### WORK REQUEST
Where does the string "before" appear? Copy every line of the entries below that holds it.

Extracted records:
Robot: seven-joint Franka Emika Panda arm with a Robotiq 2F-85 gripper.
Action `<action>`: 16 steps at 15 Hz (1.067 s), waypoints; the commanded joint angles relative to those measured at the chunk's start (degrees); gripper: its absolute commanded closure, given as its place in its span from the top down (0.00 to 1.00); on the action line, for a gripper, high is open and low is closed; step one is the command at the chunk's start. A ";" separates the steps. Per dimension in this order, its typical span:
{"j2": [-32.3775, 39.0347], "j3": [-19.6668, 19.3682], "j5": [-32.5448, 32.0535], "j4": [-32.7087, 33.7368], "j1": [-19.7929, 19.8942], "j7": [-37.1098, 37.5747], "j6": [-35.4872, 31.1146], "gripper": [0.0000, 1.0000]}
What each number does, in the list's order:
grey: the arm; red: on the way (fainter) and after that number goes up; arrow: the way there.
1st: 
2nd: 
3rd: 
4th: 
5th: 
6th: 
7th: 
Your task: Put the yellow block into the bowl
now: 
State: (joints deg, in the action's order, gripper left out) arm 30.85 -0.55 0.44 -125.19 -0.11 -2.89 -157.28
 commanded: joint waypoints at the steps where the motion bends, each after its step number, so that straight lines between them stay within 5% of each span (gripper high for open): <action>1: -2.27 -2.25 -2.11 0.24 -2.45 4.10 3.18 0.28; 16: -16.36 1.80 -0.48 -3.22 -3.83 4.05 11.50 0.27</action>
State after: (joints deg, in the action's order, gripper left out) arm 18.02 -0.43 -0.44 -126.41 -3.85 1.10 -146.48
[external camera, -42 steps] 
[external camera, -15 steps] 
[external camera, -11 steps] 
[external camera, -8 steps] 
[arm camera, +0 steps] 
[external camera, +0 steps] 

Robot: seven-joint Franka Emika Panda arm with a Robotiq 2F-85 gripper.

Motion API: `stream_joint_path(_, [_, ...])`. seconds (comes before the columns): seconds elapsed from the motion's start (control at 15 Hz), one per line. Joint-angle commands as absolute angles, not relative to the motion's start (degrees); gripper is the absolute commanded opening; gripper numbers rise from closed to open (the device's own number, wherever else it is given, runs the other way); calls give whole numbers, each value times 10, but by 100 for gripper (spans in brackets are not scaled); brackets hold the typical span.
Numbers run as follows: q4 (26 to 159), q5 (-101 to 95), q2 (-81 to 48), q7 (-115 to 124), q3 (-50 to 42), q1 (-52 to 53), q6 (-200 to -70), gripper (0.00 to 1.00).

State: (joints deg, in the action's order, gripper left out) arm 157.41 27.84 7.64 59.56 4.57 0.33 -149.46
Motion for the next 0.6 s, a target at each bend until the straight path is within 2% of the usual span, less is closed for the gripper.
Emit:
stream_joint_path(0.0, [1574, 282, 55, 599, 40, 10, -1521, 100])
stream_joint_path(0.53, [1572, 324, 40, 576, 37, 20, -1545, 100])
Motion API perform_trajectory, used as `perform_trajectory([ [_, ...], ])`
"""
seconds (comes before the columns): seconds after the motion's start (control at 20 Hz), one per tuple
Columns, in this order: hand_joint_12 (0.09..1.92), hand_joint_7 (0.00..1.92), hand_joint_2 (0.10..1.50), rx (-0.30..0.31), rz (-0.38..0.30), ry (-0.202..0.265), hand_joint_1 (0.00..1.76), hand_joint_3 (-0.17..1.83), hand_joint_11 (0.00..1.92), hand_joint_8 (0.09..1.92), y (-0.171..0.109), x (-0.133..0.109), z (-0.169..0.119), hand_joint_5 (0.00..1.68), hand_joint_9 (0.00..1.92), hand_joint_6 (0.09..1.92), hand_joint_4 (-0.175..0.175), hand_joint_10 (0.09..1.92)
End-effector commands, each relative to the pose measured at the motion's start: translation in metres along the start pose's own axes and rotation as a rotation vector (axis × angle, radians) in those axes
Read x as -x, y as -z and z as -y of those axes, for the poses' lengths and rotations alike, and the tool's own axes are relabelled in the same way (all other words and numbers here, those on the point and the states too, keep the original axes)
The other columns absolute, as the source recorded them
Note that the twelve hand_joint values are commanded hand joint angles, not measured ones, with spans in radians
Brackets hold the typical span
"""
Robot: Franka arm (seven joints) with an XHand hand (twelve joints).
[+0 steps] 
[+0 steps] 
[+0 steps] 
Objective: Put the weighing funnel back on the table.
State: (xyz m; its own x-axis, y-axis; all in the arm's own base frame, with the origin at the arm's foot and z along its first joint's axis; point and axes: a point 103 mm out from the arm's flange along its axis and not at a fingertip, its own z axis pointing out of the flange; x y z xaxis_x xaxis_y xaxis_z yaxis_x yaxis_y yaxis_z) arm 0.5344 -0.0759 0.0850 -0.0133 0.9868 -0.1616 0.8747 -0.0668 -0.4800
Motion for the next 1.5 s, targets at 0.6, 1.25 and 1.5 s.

### TASK OUTPUT
Motion API: `stream_joint_path(_, [_, ...])`. seconds (comes before the columns): seconds elapsed from the motion's start (control at 15 Hz), one per line. Joint-angle commands as absolute angles, not relative to the motion's start (degrees); gripper is the absolute commanded opening; gripper numbers rise from closed to open (the device's own number, wherever else it is given, runs the other way); calls give whole numbers, each value times 10, but by 100 for gripper (spans in brackets are not scaled); brackets hold the typical span.
seconds (comes before the columns): seconds after the motion's start (control at 20 Hz), one per tuple

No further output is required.